■ THE PROBLEM: Each line from the beginning of the data below through the line containing "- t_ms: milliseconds" should be repeated exactly, please.

BEGIN DATA BELOW

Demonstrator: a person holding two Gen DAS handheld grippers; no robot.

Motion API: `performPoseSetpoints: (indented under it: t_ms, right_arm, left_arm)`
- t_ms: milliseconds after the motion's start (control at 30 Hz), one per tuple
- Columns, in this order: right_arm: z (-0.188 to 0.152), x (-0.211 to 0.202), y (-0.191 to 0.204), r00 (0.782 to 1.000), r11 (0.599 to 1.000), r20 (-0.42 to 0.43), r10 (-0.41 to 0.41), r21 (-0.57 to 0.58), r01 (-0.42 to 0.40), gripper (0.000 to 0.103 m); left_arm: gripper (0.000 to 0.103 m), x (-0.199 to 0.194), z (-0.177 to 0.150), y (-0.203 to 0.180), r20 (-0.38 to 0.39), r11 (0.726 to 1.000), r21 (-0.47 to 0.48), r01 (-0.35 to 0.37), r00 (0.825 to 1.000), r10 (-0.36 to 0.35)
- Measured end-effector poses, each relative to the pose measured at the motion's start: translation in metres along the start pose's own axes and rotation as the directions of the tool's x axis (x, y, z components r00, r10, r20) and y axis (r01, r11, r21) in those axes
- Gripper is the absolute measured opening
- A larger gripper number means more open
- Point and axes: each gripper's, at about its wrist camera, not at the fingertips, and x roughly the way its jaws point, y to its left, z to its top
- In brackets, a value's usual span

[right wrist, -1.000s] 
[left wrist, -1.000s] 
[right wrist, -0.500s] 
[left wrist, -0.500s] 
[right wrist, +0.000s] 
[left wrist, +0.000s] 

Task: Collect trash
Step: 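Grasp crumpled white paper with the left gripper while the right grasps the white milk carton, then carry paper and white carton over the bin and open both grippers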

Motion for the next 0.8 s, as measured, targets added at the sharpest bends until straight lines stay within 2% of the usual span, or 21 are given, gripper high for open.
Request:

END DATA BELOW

■ SOLUTION FOR THIS PROBLEM:
Demonstrator: a person holding two Gen DAS handheld grippers; no robot.

Motion API: `performPoseSetpoints: (indented under it: t_ms, right_arm, left_arm)`
- t_ms: milliseconds after the motion's start (control at 30 Hz), one per tuple

Nothing more remains to be done for this exercise.